● **Assignment**:
The full listing should be duplicated word for word.

● **Source material**:

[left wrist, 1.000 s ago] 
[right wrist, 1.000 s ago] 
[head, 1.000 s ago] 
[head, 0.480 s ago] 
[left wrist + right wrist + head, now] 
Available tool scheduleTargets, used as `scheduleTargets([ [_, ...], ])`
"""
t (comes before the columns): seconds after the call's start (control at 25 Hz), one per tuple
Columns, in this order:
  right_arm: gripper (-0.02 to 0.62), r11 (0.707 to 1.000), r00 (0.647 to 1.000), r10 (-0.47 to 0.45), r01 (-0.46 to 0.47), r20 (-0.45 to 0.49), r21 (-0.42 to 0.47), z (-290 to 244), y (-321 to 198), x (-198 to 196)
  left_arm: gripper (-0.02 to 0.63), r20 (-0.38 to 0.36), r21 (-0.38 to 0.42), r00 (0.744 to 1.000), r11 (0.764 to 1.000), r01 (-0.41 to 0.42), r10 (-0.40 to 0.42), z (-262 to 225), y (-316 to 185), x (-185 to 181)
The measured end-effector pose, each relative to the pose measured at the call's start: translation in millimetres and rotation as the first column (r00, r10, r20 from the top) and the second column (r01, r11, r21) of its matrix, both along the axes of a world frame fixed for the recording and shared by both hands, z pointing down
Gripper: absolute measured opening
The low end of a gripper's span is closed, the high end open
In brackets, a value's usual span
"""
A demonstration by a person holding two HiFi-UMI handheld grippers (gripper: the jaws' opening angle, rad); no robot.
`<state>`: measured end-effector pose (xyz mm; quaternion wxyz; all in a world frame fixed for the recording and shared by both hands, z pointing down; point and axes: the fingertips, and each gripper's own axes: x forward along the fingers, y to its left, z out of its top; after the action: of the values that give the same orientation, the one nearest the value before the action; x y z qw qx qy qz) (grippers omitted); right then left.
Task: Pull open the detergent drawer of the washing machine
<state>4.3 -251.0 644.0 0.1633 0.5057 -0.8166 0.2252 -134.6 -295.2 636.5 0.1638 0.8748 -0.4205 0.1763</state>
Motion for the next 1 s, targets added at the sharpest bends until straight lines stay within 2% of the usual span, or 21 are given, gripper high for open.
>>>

● **Answer to the exercise**:
[left wrist, 1.000 s ago] 
[right wrist, 1.000 s ago] 
[head, 1.000 s ago] 
[head, 0.480 s ago] 
[left wrist + right wrist + head, now] 
Available tool scheduleTargets, used as `scheduleTargets([ [_, ...], ])`
"""
t (comes before the columns): seconds after the call's start (control at 25 Hz), one per tuple
Columns, in this order:
  right_arm: gripper (-0.02 to 0.62), r11 (0.707 to 1.000), r00 (0.647 to 1.000), r10 (-0.47 to 0.45), r01 (-0.46 to 0.47), r20 (-0.45 to 0.49), r21 (-0.42 to 0.47), z (-290 to 244), y (-321 to 198), x (-198 to 196)
  left_arm: gripper (-0.02 to 0.63), r20 (-0.38 to 0.36), r21 (-0.38 to 0.42), r00 (0.744 to 1.000), r11 (0.764 to 1.000), r01 (-0.41 to 0.42), r10 (-0.40 to 0.42), z (-262 to 225), y (-316 to 185), x (-185 to 181)
The measured end-effector pose, each relative to the pose measured at the call's start: translation in millimetres and rotation as the first column (r00, r10, r20 from the top) and the second column (r01, r11, r21) of its matrix, both along the axes of a world frame fixed for the recording and shared by both hands, z pointing down
Gripper: absolute measured opening
The low end of a gripper's span is closed, the high end open
In brackets, a value's usual span
"""
A demonstration by a person holding two HiFi-UMI handheld grippers (gripper: the jaws' opening angle, rad); no robot.
`<state>`: measured end-effector pose (xyz mm; quaternion wxyz; all in a world frame fixed for the recording and shared by both hands, z pointing down; point and axes: the fingertips, and each gripper's own axes: x forward along the fingers, y to its left, z out of its top; after the action: of the values that give the same orientation, the one nearest the value before the action; x y z qw qx qy qz) (grippers omitted); right then left.
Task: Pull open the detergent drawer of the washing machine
<state>4.3 -251.0 644.0 0.1633 0.5057 -0.8166 0.2252 -134.6 -295.2 636.5 0.1638 0.8748 -0.4205 0.1763</state>
Motion for the next 1 s, targets added at the sharpest bends until straight lines stay within 2% of the usual span, or 21 are given, gripper high for open.
>>>

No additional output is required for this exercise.